[PROVIDED RECORDS]

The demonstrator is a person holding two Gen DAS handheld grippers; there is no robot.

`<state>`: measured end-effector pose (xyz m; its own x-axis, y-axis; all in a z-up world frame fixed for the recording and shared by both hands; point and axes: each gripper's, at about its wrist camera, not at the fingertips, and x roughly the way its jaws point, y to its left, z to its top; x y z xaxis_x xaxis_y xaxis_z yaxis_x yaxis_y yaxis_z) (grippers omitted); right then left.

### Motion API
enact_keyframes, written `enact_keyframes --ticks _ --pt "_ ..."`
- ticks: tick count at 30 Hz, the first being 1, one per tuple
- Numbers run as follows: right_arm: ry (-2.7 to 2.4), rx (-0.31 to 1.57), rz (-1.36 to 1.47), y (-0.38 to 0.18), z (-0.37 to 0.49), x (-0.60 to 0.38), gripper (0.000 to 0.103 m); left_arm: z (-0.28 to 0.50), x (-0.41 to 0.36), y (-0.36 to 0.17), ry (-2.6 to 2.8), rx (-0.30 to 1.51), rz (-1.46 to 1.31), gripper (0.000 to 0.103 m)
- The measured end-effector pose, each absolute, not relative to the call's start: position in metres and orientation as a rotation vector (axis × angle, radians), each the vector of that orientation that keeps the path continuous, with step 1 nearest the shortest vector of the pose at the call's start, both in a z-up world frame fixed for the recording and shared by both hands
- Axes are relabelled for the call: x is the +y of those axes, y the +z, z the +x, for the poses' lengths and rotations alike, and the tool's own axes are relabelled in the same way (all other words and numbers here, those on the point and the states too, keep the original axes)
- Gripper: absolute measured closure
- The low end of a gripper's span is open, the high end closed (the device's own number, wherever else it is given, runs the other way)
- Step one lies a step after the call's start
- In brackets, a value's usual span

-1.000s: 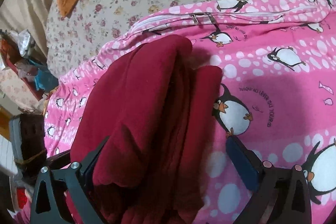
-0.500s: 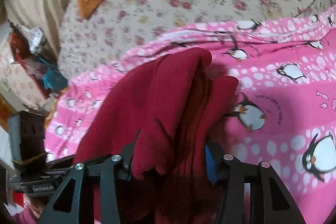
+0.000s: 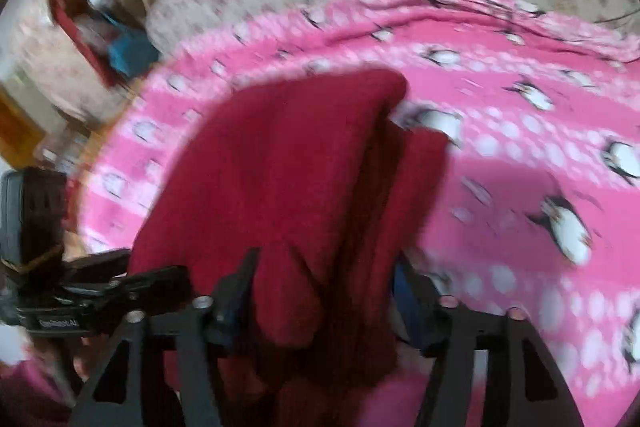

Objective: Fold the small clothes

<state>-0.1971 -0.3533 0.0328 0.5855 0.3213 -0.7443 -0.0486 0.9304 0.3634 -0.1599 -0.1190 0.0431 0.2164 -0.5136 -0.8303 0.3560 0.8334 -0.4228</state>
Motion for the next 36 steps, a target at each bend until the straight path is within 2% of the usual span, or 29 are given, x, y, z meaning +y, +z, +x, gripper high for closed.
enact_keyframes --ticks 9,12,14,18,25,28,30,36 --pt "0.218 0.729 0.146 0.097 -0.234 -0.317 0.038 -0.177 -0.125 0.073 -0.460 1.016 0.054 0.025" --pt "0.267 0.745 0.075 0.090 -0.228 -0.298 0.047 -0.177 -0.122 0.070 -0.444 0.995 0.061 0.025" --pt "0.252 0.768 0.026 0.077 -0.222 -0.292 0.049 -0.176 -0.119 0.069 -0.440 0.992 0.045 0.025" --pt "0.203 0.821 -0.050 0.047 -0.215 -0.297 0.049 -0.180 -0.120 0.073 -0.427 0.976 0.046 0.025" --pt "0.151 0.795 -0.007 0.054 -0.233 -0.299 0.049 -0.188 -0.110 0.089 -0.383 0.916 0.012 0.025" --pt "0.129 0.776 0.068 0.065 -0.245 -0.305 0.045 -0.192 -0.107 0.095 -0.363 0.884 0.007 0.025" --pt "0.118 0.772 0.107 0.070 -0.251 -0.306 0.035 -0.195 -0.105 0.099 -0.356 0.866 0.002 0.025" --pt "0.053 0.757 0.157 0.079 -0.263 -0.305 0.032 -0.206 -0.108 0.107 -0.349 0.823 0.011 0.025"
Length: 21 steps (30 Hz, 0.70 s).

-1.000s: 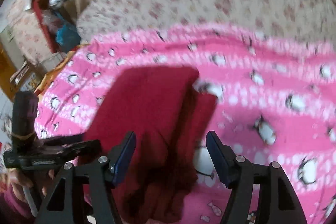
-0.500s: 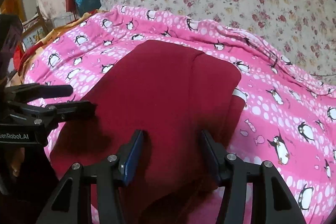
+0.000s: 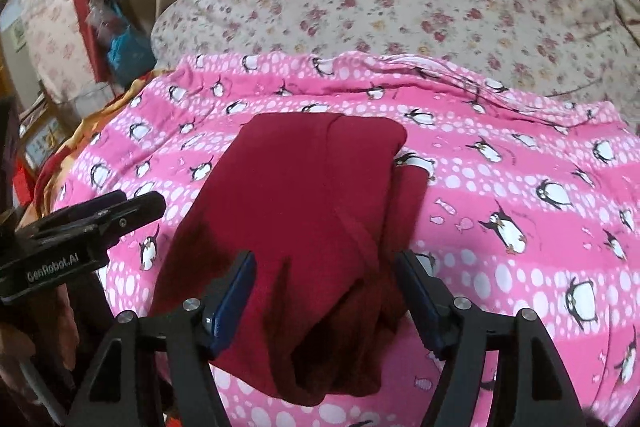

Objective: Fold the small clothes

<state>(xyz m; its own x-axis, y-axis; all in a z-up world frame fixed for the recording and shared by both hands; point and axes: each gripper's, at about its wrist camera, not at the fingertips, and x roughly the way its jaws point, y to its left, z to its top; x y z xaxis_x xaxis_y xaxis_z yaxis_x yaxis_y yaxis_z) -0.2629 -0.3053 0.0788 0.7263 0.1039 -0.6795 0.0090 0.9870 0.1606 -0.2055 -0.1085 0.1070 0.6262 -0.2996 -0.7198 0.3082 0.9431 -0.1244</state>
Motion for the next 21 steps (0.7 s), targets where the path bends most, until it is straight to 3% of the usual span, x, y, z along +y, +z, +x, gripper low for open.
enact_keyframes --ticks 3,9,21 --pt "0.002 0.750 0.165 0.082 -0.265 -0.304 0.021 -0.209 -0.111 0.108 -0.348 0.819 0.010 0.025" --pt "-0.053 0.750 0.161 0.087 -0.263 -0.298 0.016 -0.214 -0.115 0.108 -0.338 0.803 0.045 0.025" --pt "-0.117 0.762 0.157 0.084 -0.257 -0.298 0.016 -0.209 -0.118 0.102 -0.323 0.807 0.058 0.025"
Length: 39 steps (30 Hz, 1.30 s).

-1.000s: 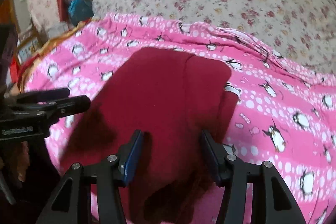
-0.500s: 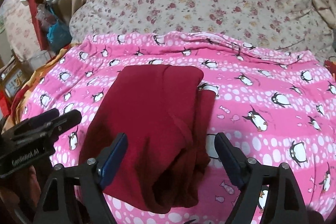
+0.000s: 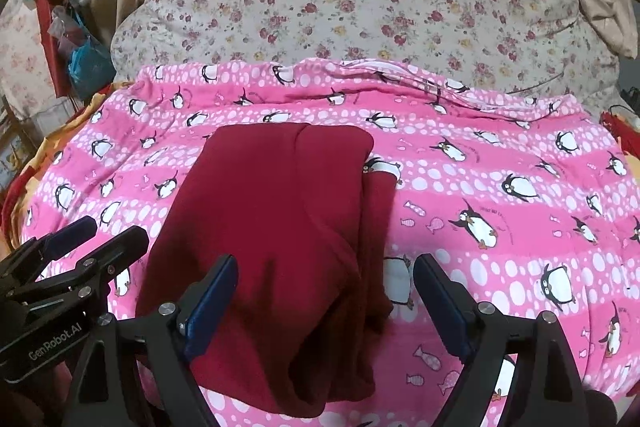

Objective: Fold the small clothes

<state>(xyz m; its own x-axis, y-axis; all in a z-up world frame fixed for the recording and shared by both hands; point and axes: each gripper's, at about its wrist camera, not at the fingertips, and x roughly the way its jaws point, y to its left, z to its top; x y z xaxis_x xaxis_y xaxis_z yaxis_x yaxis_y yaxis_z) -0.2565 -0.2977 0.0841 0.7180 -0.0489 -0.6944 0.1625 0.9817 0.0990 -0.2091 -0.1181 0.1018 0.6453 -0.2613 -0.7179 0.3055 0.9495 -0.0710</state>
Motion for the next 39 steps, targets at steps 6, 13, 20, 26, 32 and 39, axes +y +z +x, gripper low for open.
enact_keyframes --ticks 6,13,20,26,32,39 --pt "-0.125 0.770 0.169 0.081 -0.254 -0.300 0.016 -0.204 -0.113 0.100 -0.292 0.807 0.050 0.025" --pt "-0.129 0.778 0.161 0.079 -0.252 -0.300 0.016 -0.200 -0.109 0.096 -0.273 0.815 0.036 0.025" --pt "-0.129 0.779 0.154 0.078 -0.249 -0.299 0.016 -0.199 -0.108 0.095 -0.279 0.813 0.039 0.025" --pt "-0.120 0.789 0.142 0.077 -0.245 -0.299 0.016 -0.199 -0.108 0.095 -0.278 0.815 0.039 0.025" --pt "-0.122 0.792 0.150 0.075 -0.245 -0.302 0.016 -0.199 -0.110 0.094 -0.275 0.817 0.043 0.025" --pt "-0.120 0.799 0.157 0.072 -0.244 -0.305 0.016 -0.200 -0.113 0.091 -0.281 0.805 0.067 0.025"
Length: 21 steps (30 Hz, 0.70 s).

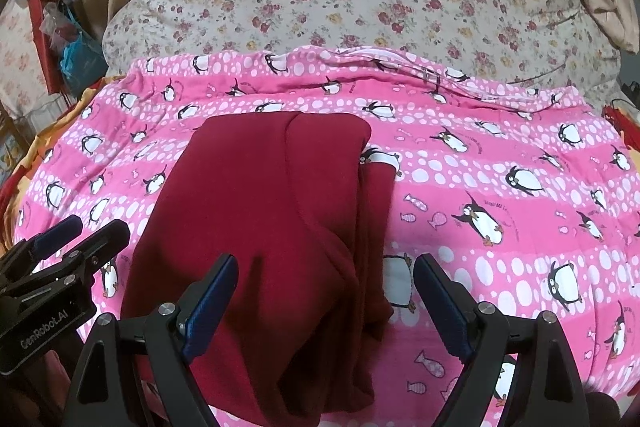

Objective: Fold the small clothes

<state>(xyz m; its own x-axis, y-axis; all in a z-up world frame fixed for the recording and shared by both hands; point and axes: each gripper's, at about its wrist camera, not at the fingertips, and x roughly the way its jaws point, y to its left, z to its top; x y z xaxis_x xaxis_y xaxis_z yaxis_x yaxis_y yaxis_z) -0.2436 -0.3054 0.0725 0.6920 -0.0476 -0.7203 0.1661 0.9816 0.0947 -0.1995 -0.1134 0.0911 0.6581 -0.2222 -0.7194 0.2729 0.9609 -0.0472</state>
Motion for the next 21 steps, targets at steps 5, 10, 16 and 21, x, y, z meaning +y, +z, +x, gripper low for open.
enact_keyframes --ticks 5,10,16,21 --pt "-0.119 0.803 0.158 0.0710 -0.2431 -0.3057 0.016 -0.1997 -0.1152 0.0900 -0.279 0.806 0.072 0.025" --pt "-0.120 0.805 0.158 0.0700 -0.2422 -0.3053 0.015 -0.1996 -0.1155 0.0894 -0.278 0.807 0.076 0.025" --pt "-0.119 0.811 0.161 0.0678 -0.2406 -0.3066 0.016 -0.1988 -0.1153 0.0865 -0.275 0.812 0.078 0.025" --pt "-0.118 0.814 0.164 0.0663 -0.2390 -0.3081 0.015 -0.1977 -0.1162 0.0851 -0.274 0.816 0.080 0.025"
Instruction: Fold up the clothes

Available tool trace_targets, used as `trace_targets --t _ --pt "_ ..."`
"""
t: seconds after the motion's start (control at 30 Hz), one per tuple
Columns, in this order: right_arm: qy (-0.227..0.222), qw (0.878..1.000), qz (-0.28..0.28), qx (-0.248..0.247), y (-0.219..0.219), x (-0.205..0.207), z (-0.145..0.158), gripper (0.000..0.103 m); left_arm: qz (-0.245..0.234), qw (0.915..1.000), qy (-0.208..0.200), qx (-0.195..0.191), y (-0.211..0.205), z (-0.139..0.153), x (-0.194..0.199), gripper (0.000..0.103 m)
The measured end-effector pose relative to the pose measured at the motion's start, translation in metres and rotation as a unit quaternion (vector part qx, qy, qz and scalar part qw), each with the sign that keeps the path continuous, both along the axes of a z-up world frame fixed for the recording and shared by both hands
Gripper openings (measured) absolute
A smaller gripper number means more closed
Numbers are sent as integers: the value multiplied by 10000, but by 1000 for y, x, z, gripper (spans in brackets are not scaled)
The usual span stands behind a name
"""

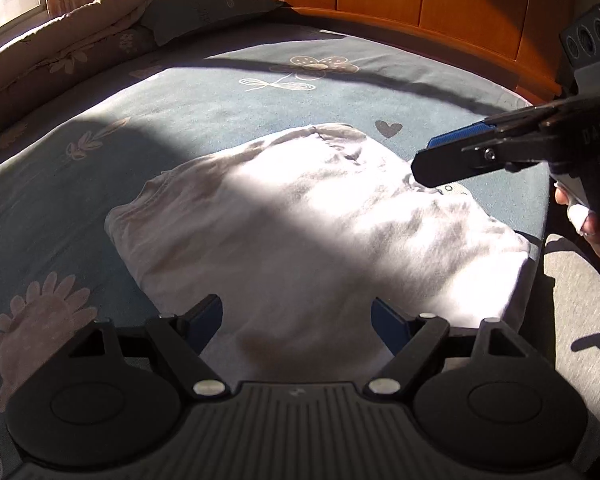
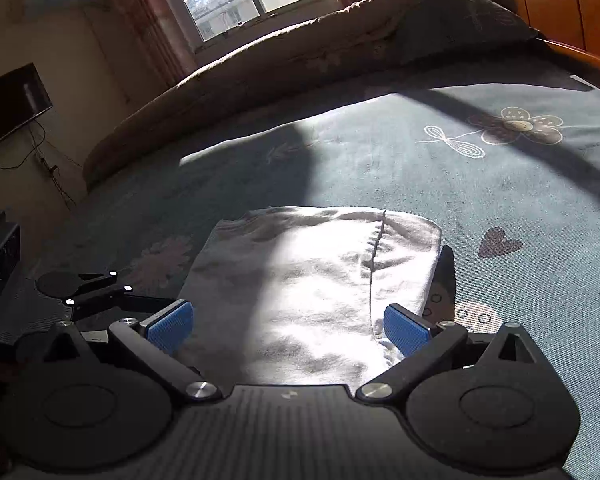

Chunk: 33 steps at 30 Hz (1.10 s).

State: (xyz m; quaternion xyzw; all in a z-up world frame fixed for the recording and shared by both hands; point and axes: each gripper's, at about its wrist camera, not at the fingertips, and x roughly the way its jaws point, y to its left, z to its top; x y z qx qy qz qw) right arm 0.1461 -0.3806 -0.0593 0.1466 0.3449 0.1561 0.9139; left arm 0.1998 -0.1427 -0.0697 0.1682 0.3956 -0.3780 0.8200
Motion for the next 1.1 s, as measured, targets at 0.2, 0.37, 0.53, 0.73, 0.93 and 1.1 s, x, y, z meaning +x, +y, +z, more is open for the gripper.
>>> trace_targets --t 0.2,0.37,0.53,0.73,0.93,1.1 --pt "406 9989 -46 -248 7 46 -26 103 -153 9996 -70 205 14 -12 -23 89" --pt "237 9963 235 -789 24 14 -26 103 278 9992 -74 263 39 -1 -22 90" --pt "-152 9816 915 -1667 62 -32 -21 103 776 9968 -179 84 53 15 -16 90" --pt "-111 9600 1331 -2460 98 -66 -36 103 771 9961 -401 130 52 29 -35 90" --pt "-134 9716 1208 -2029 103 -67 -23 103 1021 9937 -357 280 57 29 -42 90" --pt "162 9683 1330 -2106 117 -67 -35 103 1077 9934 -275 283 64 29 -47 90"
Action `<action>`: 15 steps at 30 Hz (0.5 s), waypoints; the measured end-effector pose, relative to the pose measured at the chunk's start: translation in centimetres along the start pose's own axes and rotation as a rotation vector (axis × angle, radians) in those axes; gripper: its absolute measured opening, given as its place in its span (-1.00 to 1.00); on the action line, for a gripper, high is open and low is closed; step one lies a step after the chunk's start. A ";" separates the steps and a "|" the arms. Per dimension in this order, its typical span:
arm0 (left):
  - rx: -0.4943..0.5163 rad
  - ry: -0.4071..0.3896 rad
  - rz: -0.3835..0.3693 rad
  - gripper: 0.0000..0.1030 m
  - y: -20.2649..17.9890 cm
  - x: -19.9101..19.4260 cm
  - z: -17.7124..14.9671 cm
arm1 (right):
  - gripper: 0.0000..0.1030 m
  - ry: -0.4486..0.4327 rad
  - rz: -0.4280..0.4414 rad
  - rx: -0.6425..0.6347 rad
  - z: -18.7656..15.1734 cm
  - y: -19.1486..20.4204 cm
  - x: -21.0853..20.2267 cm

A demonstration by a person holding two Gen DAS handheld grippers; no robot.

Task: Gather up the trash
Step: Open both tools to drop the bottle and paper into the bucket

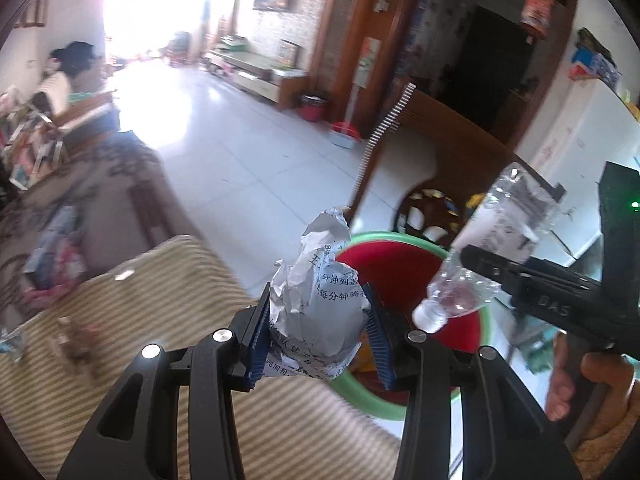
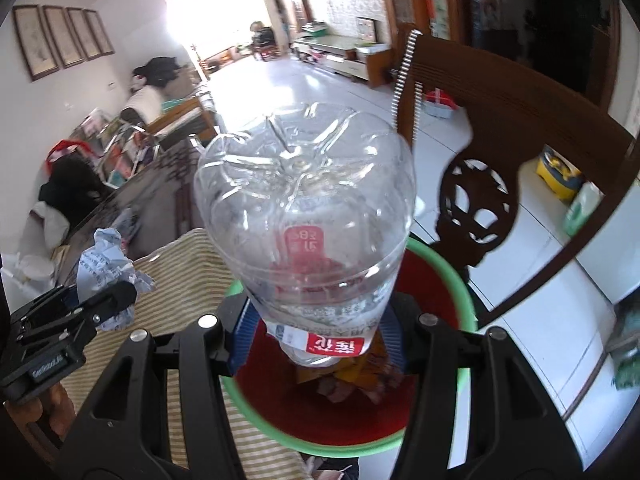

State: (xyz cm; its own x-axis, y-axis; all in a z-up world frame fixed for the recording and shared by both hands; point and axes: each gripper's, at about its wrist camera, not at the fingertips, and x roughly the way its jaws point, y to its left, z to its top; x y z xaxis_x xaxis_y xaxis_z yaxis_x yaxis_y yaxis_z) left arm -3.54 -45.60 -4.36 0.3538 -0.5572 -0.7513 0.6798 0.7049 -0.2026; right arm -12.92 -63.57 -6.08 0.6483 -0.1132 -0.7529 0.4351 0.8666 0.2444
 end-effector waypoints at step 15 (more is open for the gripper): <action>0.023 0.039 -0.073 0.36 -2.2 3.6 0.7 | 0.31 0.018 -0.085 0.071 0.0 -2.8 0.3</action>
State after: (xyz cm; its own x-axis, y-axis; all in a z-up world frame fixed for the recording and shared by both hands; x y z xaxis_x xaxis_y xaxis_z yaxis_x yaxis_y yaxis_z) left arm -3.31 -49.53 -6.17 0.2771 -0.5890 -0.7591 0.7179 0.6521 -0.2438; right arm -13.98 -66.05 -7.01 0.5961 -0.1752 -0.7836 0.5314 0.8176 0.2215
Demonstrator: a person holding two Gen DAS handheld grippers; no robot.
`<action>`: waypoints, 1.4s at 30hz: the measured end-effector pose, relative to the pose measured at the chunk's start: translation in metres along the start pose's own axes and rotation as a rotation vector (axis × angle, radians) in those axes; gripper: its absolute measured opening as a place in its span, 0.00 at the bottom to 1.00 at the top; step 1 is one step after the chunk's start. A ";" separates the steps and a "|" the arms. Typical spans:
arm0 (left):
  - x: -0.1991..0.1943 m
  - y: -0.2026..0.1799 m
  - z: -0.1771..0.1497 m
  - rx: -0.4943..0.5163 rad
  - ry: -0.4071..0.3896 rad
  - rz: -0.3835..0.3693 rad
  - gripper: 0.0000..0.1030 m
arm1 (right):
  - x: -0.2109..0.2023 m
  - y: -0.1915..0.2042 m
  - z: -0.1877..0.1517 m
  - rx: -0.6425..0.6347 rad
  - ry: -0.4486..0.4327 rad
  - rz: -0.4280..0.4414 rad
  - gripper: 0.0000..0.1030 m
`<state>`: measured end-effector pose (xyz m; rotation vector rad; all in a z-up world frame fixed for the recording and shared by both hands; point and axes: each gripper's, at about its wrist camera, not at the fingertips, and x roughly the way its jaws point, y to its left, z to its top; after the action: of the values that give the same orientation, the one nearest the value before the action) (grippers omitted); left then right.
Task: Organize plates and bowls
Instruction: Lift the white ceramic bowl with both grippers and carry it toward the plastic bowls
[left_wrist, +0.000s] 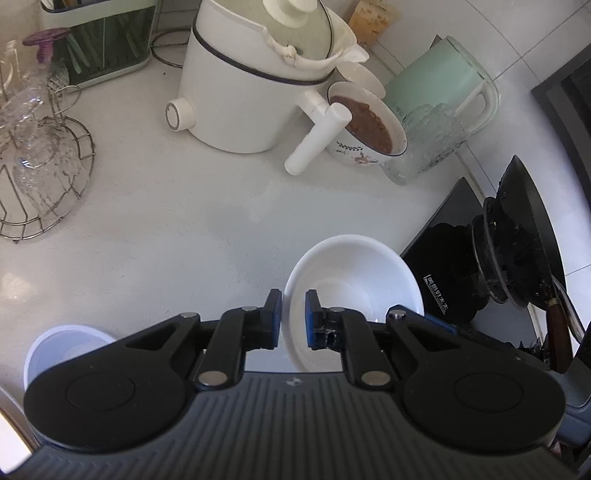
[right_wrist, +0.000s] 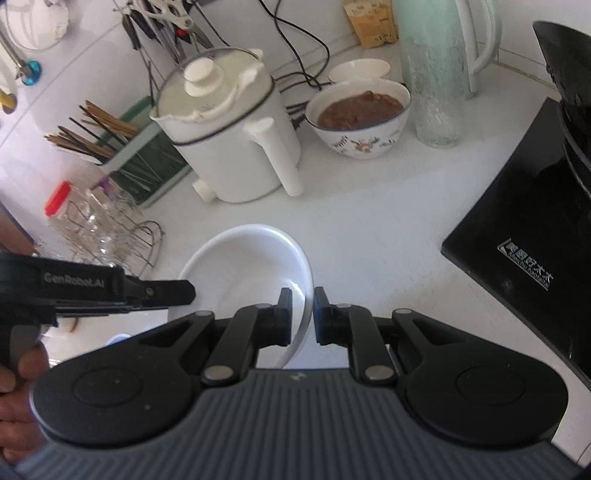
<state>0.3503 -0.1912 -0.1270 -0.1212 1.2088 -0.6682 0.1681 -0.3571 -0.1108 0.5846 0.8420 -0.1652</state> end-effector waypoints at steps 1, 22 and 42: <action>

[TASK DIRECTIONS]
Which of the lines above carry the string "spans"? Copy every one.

[TASK OUTPUT]
Numbers are sent as integers: the value multiplied by 10000, but by 1000 for y, x, z, gripper (spans in brackets are not scaled)
`<action>`: waypoints, 1.4s at 30hz: the measured end-effector pose, relative to the pose measured at the chunk's start: translation in metres along the start pose's own axes and rotation as a rotation vector (axis × angle, radians) in those axes; gripper: its absolute measured opening as a place in its span, 0.00 at the bottom to 1.00 at the top; step 1 is one step after the chunk's start. A ";" separates the steps and a "|" the arms. Typical spans:

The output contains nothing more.